In studying the text of the Hawd al-haya, I have found strong indications of a natural attitude of syncretism and hybridity in Islamicate culture that is absent from mainstream Sunni orthodox versions of Islam today. I have also found some indications of reluctance or discomfort with the inherent Hindu-ness of the text. While this may point to a conservative syncretistic attitude, Carl Ernst has argued that the only conservatism we can truly discern is in the limitation arising out of ideas that had no equivalent in Arabic. Ernst writes, “In approaching his task, the Arabic translator seems only to have felt the limitations imposed by the audience’s unfamiliarity with technical terminology; he was not limited by social and religious constraints.” This of course does not explain the author’s insistence on framing the source of the text as a Hindu convert to Islam, or the regular insistence that Sufis are the better inheritors of this wisdom than the Hindus. However, it gives us a window into how other Muslim communities framed their interactions with other religions, cultures and traditions prevalent at the time and how different our attitudes today might be.

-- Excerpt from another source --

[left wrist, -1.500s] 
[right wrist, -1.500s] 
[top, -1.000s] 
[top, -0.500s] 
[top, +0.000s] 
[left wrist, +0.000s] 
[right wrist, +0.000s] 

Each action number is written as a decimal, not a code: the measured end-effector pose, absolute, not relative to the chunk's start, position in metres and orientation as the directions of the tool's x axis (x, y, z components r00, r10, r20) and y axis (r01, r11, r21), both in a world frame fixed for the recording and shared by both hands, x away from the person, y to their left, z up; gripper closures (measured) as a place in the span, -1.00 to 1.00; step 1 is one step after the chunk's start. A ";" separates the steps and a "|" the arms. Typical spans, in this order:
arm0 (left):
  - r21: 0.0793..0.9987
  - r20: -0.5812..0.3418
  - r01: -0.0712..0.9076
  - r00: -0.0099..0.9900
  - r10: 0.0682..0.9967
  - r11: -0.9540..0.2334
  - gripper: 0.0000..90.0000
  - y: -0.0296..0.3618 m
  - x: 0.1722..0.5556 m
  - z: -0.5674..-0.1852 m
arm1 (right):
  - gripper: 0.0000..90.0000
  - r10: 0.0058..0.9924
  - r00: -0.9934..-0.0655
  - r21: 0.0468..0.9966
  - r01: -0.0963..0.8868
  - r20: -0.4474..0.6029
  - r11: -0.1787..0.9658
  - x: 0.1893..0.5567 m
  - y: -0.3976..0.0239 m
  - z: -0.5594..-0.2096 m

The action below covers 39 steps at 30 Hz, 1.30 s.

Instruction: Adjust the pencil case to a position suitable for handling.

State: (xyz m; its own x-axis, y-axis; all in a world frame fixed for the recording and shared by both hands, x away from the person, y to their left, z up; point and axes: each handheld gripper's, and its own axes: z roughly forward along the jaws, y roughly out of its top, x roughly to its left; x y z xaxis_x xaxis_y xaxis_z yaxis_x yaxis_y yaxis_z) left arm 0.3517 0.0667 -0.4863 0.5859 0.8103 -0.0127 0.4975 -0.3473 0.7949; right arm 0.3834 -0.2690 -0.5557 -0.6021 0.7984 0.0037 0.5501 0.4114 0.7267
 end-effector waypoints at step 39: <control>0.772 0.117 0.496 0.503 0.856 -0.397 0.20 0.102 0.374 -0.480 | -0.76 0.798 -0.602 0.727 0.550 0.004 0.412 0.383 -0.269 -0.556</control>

The Hawd al-Haya went on to influence the practice of multiple Sufi orders, including Indian Sufi orders such as the Chishtis and the Naqshbandis, as well as Turkish, Persian and North African orders such as the Mevlevis (Rumi’s order), the Qadaris, the Shattaris and the Sanusis. The influence of the cultural hybridity of a few has prominent effects on Islam(s) as expressions of travelling cultures. In the preservation of fascinating cross-cultural manuscripts such as the Hawd al-haya, there is a model for religious communities that felt minimally threatened by foreign influences and could even find a place in their own theory and praxis for the wisdom they discerned in the traditions of another group.

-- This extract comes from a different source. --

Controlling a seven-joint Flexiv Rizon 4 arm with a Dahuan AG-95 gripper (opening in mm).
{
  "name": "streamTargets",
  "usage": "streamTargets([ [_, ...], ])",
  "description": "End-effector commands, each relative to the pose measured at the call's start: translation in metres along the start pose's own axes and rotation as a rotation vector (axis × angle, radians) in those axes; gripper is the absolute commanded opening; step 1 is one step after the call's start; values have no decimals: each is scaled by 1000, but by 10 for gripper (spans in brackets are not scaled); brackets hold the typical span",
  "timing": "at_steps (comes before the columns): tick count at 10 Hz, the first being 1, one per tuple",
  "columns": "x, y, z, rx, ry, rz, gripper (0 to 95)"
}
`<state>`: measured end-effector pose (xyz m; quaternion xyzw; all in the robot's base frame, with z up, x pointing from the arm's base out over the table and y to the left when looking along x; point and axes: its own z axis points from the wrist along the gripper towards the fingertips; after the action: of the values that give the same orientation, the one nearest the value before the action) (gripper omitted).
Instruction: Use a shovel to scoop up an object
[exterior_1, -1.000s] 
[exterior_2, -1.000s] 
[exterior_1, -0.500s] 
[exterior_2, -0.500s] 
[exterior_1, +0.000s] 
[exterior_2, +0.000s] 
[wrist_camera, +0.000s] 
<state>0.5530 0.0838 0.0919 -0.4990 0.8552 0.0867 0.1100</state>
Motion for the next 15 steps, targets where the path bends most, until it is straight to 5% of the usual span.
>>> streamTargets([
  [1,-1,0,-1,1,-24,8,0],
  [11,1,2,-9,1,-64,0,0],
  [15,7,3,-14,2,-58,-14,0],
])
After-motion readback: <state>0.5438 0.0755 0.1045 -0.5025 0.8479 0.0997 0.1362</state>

*The protagonist of the journey narrative is ungendered in the original Arabic. Given the lack of neuter pronouns in English, I have chosen feminine pronouns here as a contrast to androcentric convention and in line with Arabic grammar, where the noun for “self/soul” (nafs) is considered feminine.

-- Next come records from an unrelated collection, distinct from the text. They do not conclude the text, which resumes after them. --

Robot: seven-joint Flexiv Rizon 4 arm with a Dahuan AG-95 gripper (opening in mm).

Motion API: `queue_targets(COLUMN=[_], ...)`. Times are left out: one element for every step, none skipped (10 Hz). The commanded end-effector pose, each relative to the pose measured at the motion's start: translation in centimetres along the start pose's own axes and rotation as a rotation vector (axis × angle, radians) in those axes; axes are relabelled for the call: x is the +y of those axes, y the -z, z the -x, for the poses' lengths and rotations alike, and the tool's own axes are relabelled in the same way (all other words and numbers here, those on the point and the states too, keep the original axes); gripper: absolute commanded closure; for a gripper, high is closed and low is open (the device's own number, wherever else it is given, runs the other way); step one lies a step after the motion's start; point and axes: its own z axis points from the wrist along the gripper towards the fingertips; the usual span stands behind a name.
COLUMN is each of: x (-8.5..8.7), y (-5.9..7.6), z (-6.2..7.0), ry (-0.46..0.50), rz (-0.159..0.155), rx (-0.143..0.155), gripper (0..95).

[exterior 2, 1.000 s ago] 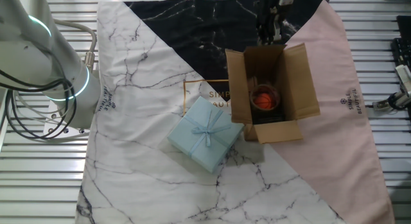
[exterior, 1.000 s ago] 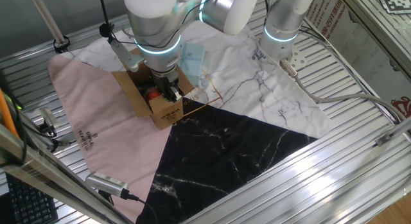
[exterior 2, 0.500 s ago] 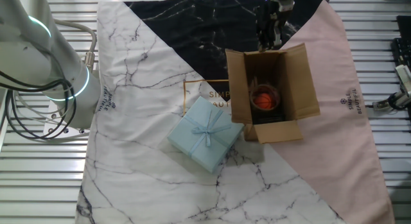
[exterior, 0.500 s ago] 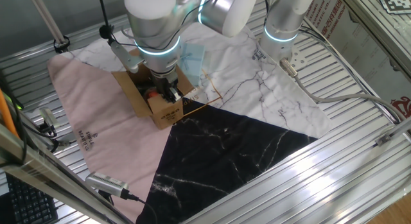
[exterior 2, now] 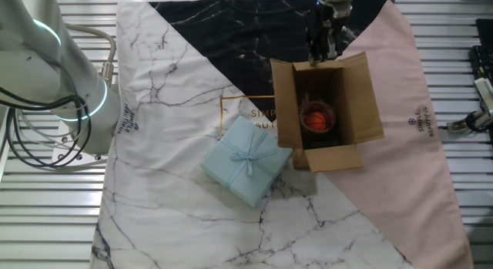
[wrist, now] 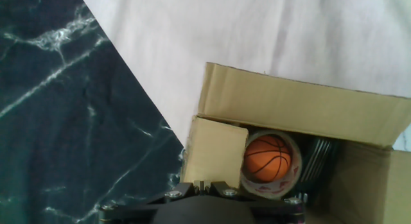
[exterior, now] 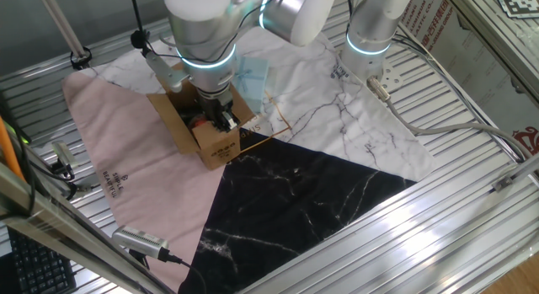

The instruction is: Cover the box

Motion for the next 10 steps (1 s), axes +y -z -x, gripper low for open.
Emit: queue_targets(x=[-0.1, -0.2, -0.3, -0.6, -0.8, -1.2, -1.2, -1.2, -1.2, -1.3], y=[0.0, 0.0, 0.0, 0.0, -0.1, -0.1, -0.1, -0.2, -0.3, -0.5], z=[0.0, 0.0, 0.0, -0.1, -0.1, -0.1, 0.0, 0.0, 0.0, 0.0], ry=[0.003, 0.007, 0.008, 0.012, 0.016, 0.021, 0.020, 0.015, 0.012, 0.012], rz=[0.000, 0.001, 0.001, 0.002, 0.004, 0.008, 0.009, 0.011, 0.015, 0.015], rx=[0.002, 0.002, 0.002, 0.002, 0.001, 0.000, -0.001, -0.004, -0.005, -0.007], gripper=[95.0, 95.0, 95.0, 95.0, 95.0, 95.0, 95.0, 95.0, 95.0, 95.0])
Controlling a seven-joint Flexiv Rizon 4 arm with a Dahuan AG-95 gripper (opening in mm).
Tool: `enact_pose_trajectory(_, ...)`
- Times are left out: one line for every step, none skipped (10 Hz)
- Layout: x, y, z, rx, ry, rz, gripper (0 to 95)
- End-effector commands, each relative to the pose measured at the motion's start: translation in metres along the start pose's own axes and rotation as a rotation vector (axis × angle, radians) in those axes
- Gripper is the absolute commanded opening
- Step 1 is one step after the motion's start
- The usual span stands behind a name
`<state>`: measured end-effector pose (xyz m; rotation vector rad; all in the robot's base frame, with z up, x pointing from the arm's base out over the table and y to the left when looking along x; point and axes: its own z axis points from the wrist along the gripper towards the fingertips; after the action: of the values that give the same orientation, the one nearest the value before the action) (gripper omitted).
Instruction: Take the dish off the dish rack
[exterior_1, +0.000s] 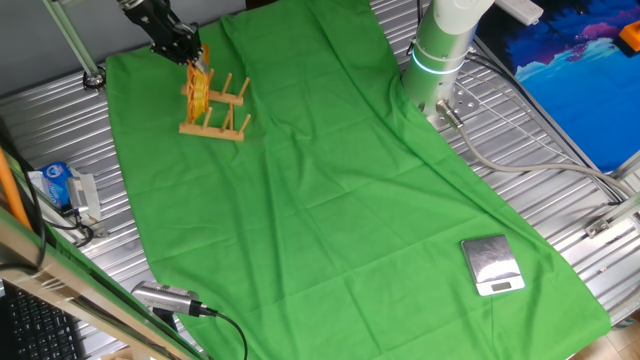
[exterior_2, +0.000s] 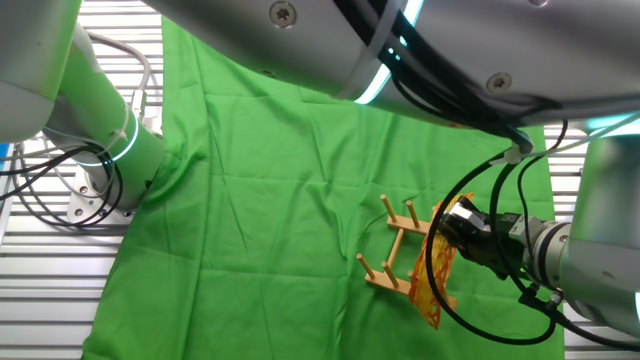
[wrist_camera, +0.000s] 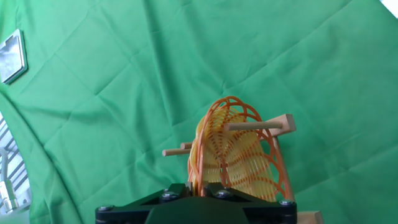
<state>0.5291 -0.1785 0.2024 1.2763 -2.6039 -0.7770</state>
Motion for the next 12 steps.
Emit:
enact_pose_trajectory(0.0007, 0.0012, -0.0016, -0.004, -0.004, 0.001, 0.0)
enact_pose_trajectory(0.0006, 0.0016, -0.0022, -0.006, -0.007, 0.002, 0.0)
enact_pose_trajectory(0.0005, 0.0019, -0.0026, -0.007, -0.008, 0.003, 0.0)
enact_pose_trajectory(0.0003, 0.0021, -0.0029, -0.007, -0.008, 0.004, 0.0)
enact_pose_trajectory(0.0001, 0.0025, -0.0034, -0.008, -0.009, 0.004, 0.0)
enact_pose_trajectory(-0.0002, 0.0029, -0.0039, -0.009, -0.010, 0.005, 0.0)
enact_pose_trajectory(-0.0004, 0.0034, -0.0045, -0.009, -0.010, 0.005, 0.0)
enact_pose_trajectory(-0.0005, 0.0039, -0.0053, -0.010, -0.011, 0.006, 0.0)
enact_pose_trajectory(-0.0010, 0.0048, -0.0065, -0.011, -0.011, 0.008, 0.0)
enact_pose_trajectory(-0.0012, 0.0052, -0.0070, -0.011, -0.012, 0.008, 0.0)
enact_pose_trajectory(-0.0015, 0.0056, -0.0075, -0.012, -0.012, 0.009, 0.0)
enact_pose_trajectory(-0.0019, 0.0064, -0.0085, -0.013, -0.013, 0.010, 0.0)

For more information regarding the Hawd al-haya, see Dr. Carl Ernst’s work and particularly, “The Islamization of Yoga in the “Amrtakunda” Translations.” This article provides a thorough and highly technical study of the fascinating history of the Hawd al-haya and its various manuscript versions, including the process of redaction the editors undertook to further harmonize the contents of the Amrtakunda with Islamic beliefs and practices.